◆ **Brief**: Given the material below, return only the lines starting at the line with "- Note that" and ending at the line with "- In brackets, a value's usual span", exactly as they appear.

◆ ◆ ◆ ◆ ◆ ◆ ◆

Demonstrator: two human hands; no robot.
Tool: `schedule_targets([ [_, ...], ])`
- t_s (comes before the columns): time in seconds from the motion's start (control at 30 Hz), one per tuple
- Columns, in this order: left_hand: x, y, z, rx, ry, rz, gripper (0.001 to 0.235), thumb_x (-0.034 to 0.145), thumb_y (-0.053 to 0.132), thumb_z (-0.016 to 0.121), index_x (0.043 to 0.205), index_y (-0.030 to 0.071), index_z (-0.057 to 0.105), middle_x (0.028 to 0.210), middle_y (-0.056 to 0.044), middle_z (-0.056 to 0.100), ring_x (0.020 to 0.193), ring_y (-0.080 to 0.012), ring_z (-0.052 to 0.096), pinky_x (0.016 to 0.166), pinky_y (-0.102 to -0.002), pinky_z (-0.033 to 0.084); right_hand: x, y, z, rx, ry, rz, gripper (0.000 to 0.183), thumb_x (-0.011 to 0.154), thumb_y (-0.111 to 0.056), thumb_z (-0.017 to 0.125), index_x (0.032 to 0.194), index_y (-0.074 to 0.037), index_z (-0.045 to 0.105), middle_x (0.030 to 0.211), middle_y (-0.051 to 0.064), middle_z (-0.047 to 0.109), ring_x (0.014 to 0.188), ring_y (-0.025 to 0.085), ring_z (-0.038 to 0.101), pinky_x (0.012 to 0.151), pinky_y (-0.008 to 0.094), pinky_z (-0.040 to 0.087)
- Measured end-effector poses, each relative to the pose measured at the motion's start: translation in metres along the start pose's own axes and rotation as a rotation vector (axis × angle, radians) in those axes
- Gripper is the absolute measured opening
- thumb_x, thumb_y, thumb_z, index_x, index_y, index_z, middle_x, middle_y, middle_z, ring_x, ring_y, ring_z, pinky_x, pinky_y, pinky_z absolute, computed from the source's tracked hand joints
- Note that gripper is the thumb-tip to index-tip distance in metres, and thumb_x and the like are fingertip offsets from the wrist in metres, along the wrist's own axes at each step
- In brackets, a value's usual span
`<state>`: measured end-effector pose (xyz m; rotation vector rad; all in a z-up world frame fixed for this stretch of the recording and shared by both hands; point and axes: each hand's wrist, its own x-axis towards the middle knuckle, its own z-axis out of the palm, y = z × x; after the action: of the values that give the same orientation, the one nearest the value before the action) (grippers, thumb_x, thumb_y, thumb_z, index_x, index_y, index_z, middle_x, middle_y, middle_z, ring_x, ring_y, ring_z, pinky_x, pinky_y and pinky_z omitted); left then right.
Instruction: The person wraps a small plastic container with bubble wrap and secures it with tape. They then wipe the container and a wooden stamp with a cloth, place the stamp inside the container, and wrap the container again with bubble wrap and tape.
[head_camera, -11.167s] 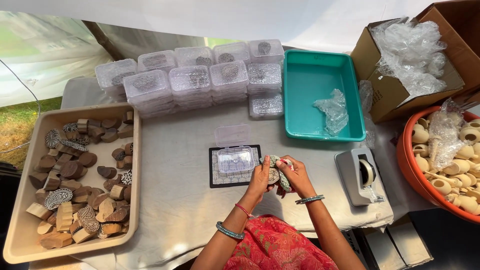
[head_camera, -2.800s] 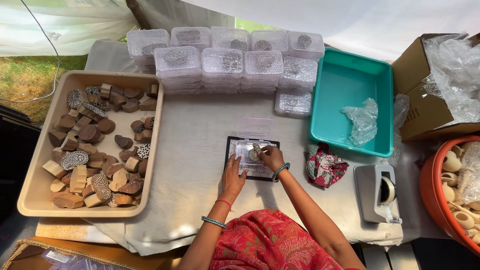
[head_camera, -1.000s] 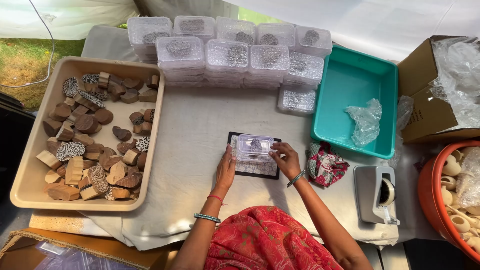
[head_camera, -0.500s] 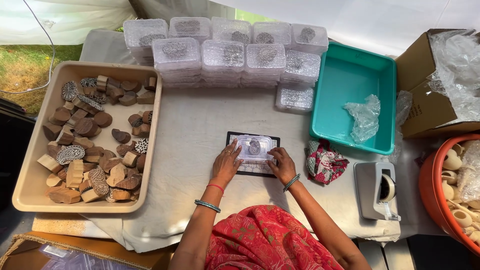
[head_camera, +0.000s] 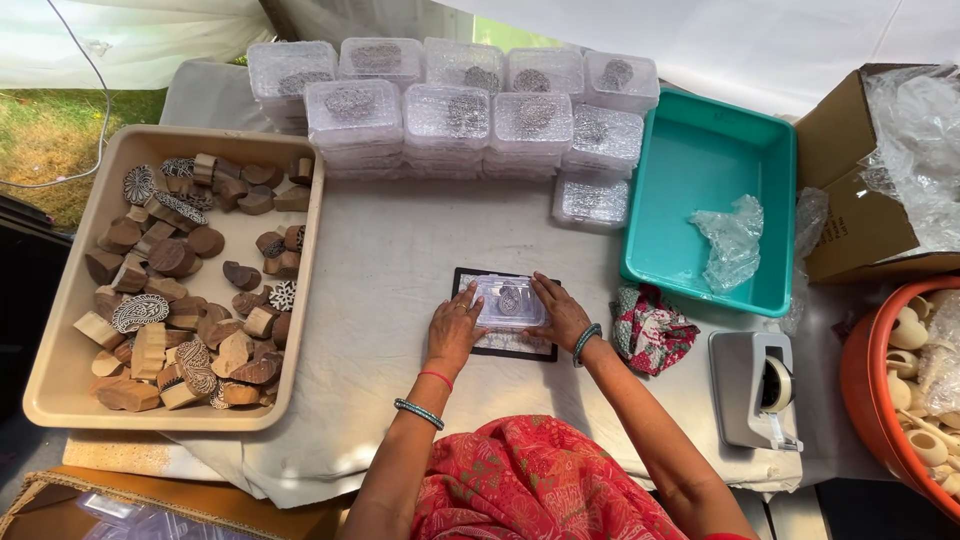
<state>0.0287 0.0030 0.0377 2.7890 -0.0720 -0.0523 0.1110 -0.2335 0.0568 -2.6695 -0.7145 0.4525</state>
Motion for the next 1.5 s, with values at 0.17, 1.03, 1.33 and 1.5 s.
schedule_targets([
  [0.17,0.002,-0.003,0.016,0.11,0.065,0.124,0.069,0.083,0.04,0.076,0.142,0.008,0.058,0.161,-0.01,0.038,0.141,-0.0219,0.045,0.116,-0.041,0.037,0.001,0.001,0.001,-0.109,-0.022,-0.037,0.115,0.066,-0.046,0.091,0.155,-0.007,0.03,0.166,0.01,0.025,0.143,0.032,0.04,0.114,0.038,0.043],
  [1.03,-0.004,0.013,0.009,-0.104,-0.038,-0.06,0.063,0.089,0.023,0.072,0.145,0.004,0.052,0.166,-0.006,0.029,0.124,-0.0252,0.061,0.094,-0.035,0.056,-0.006,0.003,0.017,-0.165,0.037,-0.088,0.107,0.07,-0.042,0.089,0.152,0.001,0.036,0.163,0.02,0.024,0.142,0.037,0.039,0.114,0.041,0.043],
  [1.33,-0.028,0.025,-0.005,-0.102,-0.128,-0.132,0.069,0.094,0.025,0.067,0.156,0.012,0.038,0.171,0.001,0.018,0.139,-0.0233,0.047,0.107,-0.038,0.046,-0.031,-0.016,0.026,0.089,0.154,0.027,0.103,0.068,-0.037,0.09,0.153,-0.007,0.039,0.168,0.014,0.022,0.142,0.035,0.042,0.113,0.041,0.044],
  [1.5,-0.044,0.044,-0.016,0.04,-0.001,0.011,0.08,0.095,0.042,0.061,0.16,0.015,0.024,0.17,0.0,0.012,0.156,-0.0192,0.012,0.124,-0.051,0.013,-0.074,-0.013,0.047,0.203,0.335,0.151,0.11,0.068,-0.042,0.091,0.156,-0.008,0.033,0.164,0.019,0.017,0.142,0.041,0.035,0.11,0.045,0.041],
])
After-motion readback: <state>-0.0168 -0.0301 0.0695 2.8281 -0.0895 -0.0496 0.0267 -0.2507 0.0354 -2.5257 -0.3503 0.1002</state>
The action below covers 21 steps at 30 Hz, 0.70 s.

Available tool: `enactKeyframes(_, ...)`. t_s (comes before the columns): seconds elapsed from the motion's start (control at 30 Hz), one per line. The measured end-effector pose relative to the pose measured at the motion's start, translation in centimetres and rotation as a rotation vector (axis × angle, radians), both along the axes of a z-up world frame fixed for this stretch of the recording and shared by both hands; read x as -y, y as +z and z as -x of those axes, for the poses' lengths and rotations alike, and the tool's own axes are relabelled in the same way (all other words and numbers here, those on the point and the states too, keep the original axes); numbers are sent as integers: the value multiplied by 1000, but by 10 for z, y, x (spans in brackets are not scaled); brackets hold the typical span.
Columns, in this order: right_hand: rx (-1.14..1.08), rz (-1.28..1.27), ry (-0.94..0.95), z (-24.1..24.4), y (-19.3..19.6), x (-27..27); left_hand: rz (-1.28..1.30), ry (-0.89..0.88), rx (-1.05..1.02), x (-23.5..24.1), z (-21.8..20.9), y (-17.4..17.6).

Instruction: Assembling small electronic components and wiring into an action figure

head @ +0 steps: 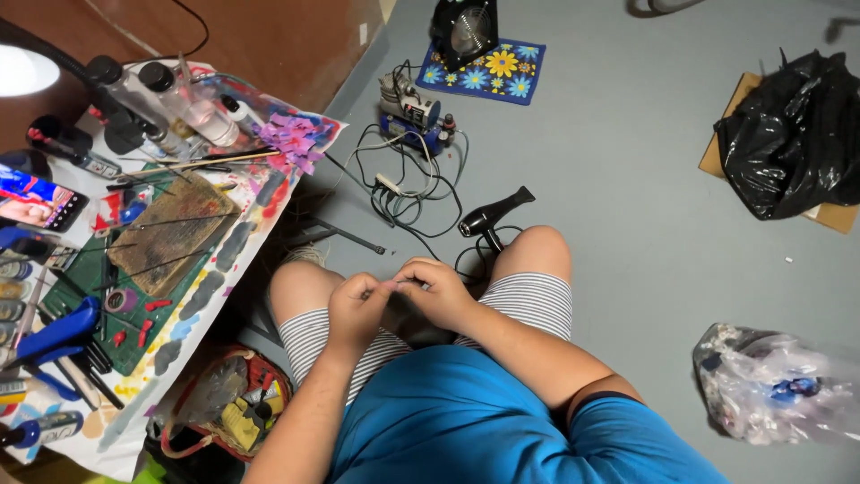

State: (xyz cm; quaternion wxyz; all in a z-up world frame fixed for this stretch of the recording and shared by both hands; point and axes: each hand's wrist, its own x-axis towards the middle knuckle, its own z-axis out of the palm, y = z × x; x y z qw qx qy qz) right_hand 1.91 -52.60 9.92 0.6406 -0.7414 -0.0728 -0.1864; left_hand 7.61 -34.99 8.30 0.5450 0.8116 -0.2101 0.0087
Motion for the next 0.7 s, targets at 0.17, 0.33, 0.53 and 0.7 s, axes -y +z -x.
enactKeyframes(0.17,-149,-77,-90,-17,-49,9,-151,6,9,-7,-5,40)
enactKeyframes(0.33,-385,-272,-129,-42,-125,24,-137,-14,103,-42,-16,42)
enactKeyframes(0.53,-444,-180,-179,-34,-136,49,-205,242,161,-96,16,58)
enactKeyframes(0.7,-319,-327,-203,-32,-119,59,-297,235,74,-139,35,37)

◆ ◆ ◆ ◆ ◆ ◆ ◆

◆ **Response to the task**:
- Note that gripper is the thumb-tip to index-tip distance in metres, and thumb_x and the like are fingertip offsets from the wrist in metres, along the wrist's own axes at each step
- In brackets, a value's usual span

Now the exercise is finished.